- [ASSIGNMENT]: Filter the listing and keep only the lines with the word "first".

[THE DATA Boundary: Start]

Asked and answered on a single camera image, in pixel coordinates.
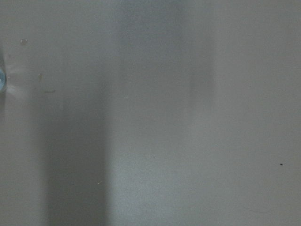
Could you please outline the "clear glass shaker cup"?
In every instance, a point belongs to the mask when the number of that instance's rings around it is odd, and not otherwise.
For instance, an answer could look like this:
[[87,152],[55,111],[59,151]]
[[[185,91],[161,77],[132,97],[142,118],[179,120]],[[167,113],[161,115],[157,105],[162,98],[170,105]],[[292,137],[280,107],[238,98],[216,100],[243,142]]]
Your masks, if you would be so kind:
[[3,51],[0,50],[0,92],[4,92],[7,85],[7,76],[5,70],[5,61]]

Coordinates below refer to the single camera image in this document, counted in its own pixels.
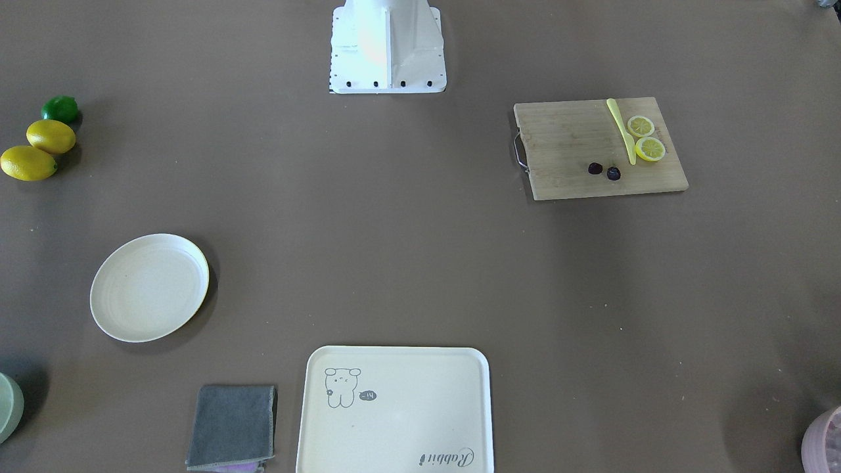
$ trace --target folded cloth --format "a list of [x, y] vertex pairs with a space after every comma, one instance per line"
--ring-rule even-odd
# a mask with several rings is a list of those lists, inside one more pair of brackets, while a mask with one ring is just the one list
[[253, 473], [274, 457], [274, 386], [198, 390], [187, 471]]

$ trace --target cartoon bear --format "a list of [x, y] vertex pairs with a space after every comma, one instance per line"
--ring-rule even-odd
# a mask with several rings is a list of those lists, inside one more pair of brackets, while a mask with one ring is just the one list
[[327, 388], [327, 404], [336, 408], [339, 406], [350, 407], [353, 398], [356, 396], [354, 390], [359, 384], [359, 376], [362, 370], [359, 368], [328, 368], [324, 370], [325, 386]]

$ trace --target cutting board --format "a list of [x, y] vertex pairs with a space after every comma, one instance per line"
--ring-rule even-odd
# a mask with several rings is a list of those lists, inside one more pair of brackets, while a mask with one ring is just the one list
[[[648, 194], [687, 190], [689, 183], [654, 97], [618, 98], [622, 123], [634, 115], [654, 122], [653, 136], [663, 142], [666, 156], [658, 162], [628, 162], [625, 142], [605, 100], [515, 104], [514, 116], [526, 152], [528, 177], [535, 200], [577, 199], [606, 195]], [[591, 162], [602, 174], [589, 174]], [[611, 181], [607, 168], [619, 168]]]

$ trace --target dark berry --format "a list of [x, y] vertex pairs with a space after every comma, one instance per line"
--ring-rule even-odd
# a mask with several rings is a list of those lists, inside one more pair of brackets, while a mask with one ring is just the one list
[[618, 181], [619, 178], [621, 178], [621, 177], [622, 177], [622, 175], [619, 172], [618, 167], [611, 166], [611, 167], [607, 168], [607, 178], [610, 179], [611, 181]]

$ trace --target yellow knife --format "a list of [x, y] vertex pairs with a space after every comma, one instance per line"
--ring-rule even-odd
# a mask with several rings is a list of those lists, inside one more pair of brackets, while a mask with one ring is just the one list
[[619, 127], [619, 134], [622, 135], [622, 139], [625, 140], [625, 151], [628, 151], [628, 161], [632, 166], [635, 166], [637, 164], [637, 155], [633, 150], [633, 138], [631, 138], [631, 135], [625, 130], [625, 124], [622, 123], [622, 115], [619, 113], [619, 105], [616, 103], [615, 99], [608, 98], [607, 108], [610, 109], [611, 115], [613, 115], [613, 120], [616, 122], [616, 126]]

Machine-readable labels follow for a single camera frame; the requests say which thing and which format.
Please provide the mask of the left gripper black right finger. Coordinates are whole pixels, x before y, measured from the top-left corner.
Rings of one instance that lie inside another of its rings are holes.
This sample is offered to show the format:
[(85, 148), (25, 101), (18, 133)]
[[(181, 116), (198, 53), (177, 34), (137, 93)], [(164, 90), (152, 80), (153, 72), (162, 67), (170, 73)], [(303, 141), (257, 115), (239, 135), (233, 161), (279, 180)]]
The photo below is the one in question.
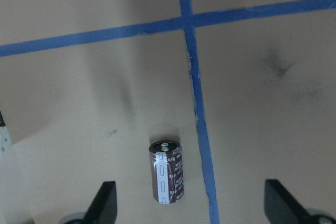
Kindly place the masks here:
[(313, 217), (277, 179), (265, 180), (264, 212), (272, 224), (312, 223)]

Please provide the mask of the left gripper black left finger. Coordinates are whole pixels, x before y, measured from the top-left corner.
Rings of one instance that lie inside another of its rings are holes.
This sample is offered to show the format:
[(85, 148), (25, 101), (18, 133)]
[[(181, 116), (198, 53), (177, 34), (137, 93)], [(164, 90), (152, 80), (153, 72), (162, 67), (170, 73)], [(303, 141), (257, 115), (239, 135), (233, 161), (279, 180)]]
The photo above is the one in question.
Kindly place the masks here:
[(83, 220), (85, 223), (114, 224), (117, 214), (116, 183), (103, 182)]

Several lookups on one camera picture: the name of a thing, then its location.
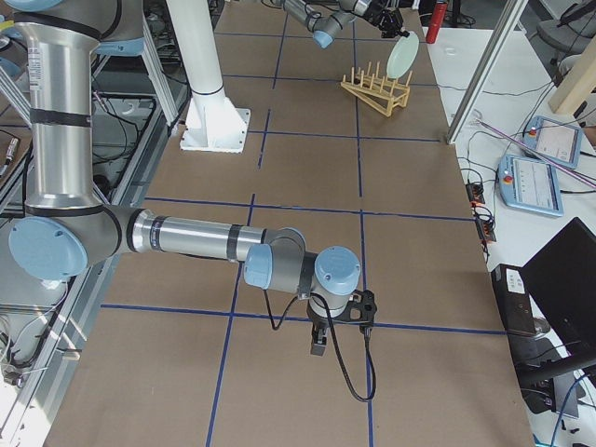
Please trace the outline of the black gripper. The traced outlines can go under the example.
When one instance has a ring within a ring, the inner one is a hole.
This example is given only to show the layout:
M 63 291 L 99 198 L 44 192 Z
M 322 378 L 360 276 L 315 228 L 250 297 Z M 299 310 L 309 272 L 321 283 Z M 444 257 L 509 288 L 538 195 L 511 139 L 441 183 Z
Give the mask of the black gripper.
M 311 330 L 311 344 L 312 345 L 326 345 L 327 344 L 327 330 L 330 328 L 329 318 L 327 312 L 322 314 L 316 312 L 311 306 L 307 309 L 307 315 L 312 322 Z
M 389 7 L 387 1 L 372 0 L 367 7 L 367 22 L 381 32 L 382 38 L 409 37 L 403 28 L 403 17 L 397 8 Z

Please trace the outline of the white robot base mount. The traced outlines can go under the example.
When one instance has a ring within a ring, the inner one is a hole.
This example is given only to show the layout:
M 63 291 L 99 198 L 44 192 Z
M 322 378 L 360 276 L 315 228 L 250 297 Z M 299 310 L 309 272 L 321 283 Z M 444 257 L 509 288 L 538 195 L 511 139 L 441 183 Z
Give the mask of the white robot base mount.
M 181 148 L 240 153 L 251 111 L 237 109 L 225 93 L 208 3 L 197 1 L 187 7 L 183 18 L 189 22 L 179 44 L 192 100 Z

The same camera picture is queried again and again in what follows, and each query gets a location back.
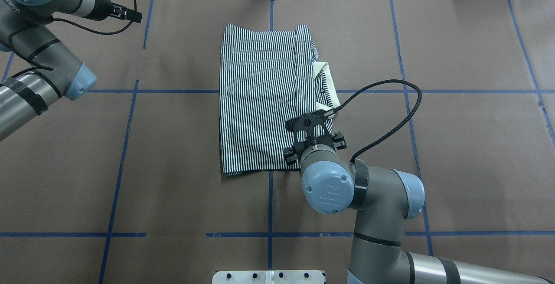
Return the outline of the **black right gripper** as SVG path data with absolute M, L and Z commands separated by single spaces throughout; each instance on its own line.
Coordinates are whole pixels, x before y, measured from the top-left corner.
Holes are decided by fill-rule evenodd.
M 293 146 L 284 148 L 283 156 L 286 165 L 292 166 L 298 162 L 301 163 L 304 157 L 308 156 L 305 152 L 309 150 L 325 150 L 327 148 L 333 152 L 347 148 L 343 134 L 341 132 L 327 133 L 319 137 L 309 135 L 306 140 L 296 140 Z

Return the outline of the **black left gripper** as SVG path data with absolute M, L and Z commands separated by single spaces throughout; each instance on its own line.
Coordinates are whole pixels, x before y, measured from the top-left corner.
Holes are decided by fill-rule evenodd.
M 111 0 L 89 0 L 92 9 L 89 19 L 101 21 L 112 14 L 112 17 L 119 20 L 127 20 L 131 23 L 141 23 L 142 13 L 129 9 L 122 5 L 113 5 Z

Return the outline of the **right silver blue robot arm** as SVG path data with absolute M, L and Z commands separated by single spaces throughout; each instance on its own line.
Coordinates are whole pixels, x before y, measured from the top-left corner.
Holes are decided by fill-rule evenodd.
M 402 250 L 405 221 L 418 217 L 424 185 L 415 175 L 343 161 L 340 133 L 295 132 L 285 161 L 300 164 L 301 185 L 311 207 L 323 214 L 356 211 L 349 284 L 552 284 L 553 279 L 486 268 Z

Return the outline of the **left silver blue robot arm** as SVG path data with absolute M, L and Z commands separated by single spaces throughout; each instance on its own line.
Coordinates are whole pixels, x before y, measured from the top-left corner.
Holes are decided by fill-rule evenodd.
M 1 82 L 0 137 L 8 138 L 30 120 L 44 114 L 61 98 L 77 100 L 97 83 L 93 71 L 54 33 L 50 23 L 91 29 L 55 13 L 103 21 L 109 17 L 141 23 L 142 14 L 112 0 L 1 0 L 1 51 L 12 52 L 30 65 Z

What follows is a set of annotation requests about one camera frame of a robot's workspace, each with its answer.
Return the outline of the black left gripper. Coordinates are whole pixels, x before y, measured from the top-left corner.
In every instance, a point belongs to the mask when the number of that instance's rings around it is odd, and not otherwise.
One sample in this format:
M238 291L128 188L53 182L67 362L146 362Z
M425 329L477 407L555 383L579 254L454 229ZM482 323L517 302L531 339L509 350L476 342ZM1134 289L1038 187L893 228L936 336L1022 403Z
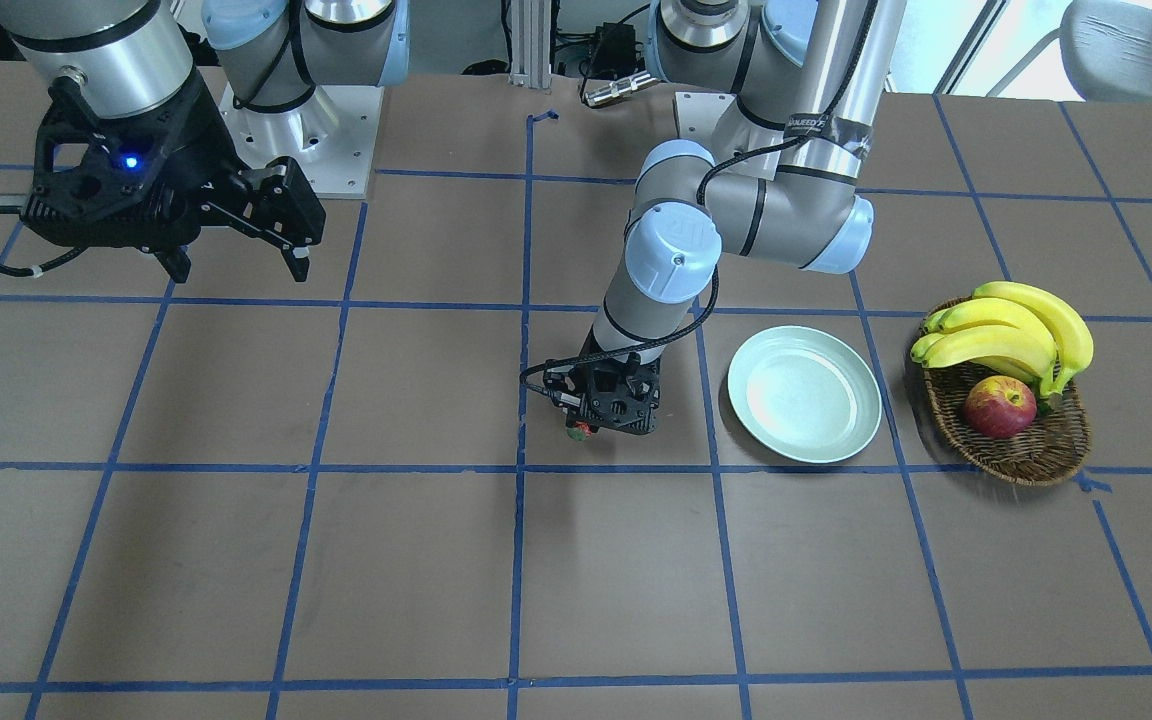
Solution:
M543 382L567 420L653 420L660 359L634 353L577 365L552 363Z

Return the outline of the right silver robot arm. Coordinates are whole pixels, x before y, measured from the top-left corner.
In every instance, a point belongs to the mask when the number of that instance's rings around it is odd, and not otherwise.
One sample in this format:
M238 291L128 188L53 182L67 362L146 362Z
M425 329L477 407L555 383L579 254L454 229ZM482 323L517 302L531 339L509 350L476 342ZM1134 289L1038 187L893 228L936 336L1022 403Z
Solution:
M404 82L410 5L206 1L200 18L225 104L165 1L0 1L0 26L51 100L31 188L0 195L0 274L132 249L183 283L200 229L227 225L306 281L326 219L311 172L355 160L328 88Z

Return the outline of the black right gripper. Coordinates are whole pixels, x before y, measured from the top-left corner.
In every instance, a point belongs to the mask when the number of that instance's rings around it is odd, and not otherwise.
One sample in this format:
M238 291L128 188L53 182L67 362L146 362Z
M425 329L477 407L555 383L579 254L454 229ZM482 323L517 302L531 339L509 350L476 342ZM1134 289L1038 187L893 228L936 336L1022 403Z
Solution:
M136 150L147 194L136 206L136 247L154 255L173 283L188 281L185 245L212 225L270 243L293 281L306 282L326 220L314 187L294 158L262 168L238 159L200 71L189 71L159 108L137 115Z

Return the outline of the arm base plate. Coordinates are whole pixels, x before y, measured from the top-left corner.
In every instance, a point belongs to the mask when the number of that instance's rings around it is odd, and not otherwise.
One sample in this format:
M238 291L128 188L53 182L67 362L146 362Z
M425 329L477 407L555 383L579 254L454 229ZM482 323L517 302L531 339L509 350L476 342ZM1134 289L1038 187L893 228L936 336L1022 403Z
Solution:
M741 158L753 147L749 123L738 106L738 94L679 91L675 94L677 136L699 143L714 167Z
M283 113L233 108L225 88L219 108L238 158L265 167L288 156L320 199L365 200L387 91L370 86L320 86L306 104Z

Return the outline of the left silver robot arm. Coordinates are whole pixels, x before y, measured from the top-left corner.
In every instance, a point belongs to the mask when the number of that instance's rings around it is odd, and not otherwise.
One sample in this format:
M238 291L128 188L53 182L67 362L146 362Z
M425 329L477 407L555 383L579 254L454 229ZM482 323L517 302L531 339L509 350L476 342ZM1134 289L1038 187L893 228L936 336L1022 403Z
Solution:
M532 386L573 433L654 429L664 346L699 327L722 253L846 274L874 211L856 192L902 1L654 1L645 63L730 96L708 141L649 152L620 264L579 356Z

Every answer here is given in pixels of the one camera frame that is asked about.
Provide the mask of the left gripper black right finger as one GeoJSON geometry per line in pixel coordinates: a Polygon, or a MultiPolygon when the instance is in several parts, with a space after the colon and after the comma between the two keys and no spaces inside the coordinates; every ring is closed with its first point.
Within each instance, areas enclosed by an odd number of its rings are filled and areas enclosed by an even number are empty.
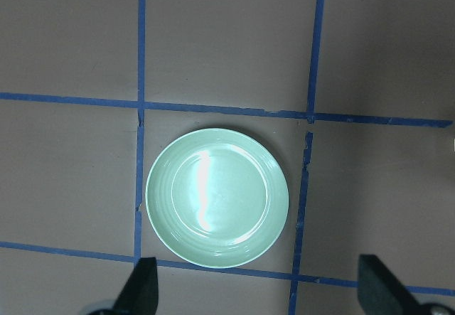
{"type": "Polygon", "coordinates": [[[364,314],[419,314],[420,305],[376,255],[358,258],[358,302],[364,314]]]}

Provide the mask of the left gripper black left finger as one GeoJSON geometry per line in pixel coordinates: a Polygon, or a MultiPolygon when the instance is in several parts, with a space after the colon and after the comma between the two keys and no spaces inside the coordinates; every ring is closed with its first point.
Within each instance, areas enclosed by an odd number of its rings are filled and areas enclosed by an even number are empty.
{"type": "Polygon", "coordinates": [[[113,314],[156,313],[159,283],[155,257],[141,258],[112,307],[113,314]]]}

[THE DATA Boundary: End]

- [RESPONSE TO THE EXERCISE]:
Provide the mask of the left gripper black right finger as one GeoJSON geometry per line in pixel coordinates: a Polygon, or a MultiPolygon when the instance is in several parts, with a space after the colon and after the comma between the two keys and no spaces inside the coordinates; every ring is closed with its first point.
Provide the mask of the left gripper black left finger as one GeoJSON geometry per line in pixel coordinates: a Polygon, or a MultiPolygon when the instance is in several parts, with a space after the colon and after the comma between the two keys and no spaces inside the coordinates; every ring is closed with its first point.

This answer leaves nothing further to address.